For thousands of high school students, the recent news that there were scoring errors in thousands of this year’s Scholastic Assessment Test scores is the stuff that nightmares are made of — particularly in this nervous time of envelopes arriving with colleges’ rejections and acceptances. And the number of students affected isn’t minimal. The College Board now admits that about 4,600 students — or almost 1 percent of the 495,000 who took the October 2005 test — had received erroneous scores as a result of answer sheets expanded by moisture, as well as other problems. While not trying to minimize the anxiety and pain of these college aspirants, I must confess that for a social scientist such as myself, these scoring errors — particularly ones from years past, which we must assume also exist in significant numbers — are a dream come true because they afford an opportunity to finally subject the controversial test to an important experiment.
I have long fantasized about persuading New York University (where I work) or some other selective college to let me into the admissions office in the middle of the night. I wouldn’t steal anything. I would merely swap about 50 random applications in the acceptance pile with 50 in the rejection pile — altering the educational trajectories of my poor research subjects forever (assuming NYU was their top choice). Then I would secretly follow these 100 students to see how they turned out several years later. Was not getting into NYU really so bad for those who “deserved” it? Did it hurt their long-term earning power? Likewise, I might ask: How good was our admissions office at picking winners? Did the “losers” secretly swapped into the acceptance pile fare worse than those who “truly” merited admission? This, by extension, would reveal a lot about how good the SAT — on which NYU and most other selective schools still rely heavily — is at predicting academic success.

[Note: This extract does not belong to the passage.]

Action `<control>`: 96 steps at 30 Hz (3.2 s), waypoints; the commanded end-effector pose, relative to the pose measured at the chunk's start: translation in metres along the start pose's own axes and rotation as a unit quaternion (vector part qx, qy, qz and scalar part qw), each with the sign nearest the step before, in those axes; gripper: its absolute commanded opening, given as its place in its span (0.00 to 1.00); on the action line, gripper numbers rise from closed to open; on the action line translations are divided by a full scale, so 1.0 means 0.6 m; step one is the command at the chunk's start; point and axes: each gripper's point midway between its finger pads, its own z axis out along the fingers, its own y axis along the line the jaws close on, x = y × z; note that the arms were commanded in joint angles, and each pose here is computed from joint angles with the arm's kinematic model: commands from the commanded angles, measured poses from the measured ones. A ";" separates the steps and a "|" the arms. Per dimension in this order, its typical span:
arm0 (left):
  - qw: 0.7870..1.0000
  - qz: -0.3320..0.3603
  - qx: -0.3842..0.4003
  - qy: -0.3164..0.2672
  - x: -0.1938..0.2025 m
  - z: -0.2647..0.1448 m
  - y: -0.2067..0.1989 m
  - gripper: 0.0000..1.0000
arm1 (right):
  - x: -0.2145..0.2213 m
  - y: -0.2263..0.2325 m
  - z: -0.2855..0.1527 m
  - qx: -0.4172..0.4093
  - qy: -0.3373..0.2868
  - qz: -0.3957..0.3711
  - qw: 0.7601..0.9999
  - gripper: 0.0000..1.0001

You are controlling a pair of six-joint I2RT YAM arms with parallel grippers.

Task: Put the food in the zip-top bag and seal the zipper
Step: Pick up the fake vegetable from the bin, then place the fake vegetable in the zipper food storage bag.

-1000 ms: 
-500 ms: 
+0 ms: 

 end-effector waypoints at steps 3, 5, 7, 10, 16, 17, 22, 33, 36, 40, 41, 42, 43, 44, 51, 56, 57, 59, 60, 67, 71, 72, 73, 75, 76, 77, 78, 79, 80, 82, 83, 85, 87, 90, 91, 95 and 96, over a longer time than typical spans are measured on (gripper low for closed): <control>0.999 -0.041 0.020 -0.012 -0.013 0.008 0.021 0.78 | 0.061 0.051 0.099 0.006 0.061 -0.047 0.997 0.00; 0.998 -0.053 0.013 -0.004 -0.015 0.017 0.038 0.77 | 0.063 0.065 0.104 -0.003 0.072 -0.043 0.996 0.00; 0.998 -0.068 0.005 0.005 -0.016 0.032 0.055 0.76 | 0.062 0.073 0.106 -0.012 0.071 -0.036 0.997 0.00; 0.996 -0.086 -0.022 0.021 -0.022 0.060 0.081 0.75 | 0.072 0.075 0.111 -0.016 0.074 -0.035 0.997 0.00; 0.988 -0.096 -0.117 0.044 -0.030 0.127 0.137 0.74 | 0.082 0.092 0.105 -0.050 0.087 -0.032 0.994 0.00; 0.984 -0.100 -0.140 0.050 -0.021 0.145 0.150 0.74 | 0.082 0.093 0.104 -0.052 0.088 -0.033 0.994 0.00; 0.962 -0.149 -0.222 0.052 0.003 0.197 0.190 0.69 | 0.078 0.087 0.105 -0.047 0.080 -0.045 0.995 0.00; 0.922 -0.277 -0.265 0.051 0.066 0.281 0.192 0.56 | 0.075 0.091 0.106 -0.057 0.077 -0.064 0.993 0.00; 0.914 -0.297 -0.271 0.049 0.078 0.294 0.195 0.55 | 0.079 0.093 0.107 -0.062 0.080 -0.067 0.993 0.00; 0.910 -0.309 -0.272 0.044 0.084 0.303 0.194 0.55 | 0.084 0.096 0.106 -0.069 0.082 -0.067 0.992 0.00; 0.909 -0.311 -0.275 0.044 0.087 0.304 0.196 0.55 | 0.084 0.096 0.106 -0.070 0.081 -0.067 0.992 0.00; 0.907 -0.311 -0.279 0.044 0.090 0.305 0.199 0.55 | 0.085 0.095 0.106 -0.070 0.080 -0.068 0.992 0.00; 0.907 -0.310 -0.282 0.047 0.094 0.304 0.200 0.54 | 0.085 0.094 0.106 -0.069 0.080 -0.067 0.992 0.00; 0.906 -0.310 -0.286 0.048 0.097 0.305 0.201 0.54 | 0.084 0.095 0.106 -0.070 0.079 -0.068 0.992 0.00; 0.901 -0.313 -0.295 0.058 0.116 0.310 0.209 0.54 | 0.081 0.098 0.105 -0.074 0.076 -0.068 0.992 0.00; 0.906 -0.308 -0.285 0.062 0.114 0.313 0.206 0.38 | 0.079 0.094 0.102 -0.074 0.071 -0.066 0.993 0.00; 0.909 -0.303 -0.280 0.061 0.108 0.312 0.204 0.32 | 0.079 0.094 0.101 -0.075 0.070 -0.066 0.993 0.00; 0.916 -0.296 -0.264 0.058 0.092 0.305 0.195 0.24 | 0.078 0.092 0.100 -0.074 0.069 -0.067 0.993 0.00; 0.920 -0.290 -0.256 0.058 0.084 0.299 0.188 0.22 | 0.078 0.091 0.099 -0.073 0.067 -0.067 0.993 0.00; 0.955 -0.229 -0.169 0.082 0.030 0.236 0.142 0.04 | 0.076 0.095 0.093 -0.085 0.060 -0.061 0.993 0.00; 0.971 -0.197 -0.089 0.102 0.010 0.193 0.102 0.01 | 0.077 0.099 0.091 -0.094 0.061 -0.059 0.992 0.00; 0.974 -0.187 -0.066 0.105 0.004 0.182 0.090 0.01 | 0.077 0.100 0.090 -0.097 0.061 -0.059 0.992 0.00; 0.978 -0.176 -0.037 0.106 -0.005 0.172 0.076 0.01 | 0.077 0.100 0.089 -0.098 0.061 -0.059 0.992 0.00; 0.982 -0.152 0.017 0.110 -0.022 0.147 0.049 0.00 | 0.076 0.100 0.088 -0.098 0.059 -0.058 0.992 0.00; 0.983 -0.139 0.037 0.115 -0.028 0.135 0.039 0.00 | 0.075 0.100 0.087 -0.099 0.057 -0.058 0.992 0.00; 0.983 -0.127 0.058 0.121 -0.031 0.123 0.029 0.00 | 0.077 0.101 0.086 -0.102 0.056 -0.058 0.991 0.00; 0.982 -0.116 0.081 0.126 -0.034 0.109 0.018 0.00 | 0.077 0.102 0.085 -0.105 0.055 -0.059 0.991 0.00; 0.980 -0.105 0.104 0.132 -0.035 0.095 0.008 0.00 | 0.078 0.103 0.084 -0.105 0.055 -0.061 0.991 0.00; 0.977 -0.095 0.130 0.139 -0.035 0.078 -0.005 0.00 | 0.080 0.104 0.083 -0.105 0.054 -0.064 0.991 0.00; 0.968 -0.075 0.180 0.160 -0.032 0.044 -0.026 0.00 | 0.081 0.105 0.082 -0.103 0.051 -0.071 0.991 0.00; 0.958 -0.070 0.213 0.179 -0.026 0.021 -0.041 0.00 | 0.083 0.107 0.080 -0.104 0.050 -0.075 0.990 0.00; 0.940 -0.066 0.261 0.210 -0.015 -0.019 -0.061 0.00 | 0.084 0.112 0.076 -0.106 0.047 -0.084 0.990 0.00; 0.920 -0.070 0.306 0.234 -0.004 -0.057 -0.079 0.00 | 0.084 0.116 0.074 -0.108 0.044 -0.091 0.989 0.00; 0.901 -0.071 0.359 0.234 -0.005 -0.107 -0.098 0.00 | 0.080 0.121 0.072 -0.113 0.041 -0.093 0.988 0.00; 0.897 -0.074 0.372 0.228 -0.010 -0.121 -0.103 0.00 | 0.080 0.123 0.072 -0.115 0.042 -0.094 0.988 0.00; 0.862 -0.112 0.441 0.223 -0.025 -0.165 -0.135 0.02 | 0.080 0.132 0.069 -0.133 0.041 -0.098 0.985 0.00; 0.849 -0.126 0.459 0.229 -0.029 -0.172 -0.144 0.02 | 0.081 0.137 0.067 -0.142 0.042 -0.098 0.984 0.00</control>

Of course, I’d probably have an easier time getting approval to shock these undergraduates in some basement psychology lab than to mess with their (and NYU’s) futures by altering their admission results. And for good reason.
Yet the latest SAT scoring errors present a wonderful natural experiment. By going back to previous years and rescoring exams to detect any scoring errors, one could essentially perform the same experiment with no intentional harm done. Did the kids who had artificially low scores, thereby getting into their second or third choice for college, rather than their first, do worse in their later outcomes? Or did they perform better at these schools than would have been predicted by the (false) test results? If the answer is “yes,” that suggests that the “true” score has some validity, but if it is “no,” then we are left to wonder if more schools should follow the route of some universities in California, Texas and other states, and deemphasize the importance of the SAT in admissions.
And surely there must be plenty of students who benefited from errors in years past by receiving higher scores than they should have. These lucky ones make for experimental fodder as well: Did they end up performing just as well as their “fake score” predicted? If so, then either the test is broken, or it has a large Pygmalion effect — the name given to a devious experiment that showed that faux test scores, when communicated to grade school teachers, affected their perceptions of students’ abilities and thereby ended up affecting their “true” abilities. Either way, the results would offer another argument for getting rid of the SAT.
Then there is the perennial issue of racial, class or gender biases in the test, which evidence from bread and butter social science points to, though by no means proves. There is, for example, a substantial economic gradient, with each additional $10,000 of family income predictive of an increased SAT score of between seven and 44 points (depending on where you are on the income curve). And there are well-documented racial differences. For instance, in research published in the Harvard Education Review, Roy O. Freedle compared race differences in responses to easy vs. hard questions and found that the differences were much greater among the easier items. His interpretation was that easier items — those using more common words that can have multiple interpretations across cultural subgroups — are more reflective of bias than hard items would be. Likewise, SAT questions measuring reading comprehension showed less “bias” than vocabulary-based questions.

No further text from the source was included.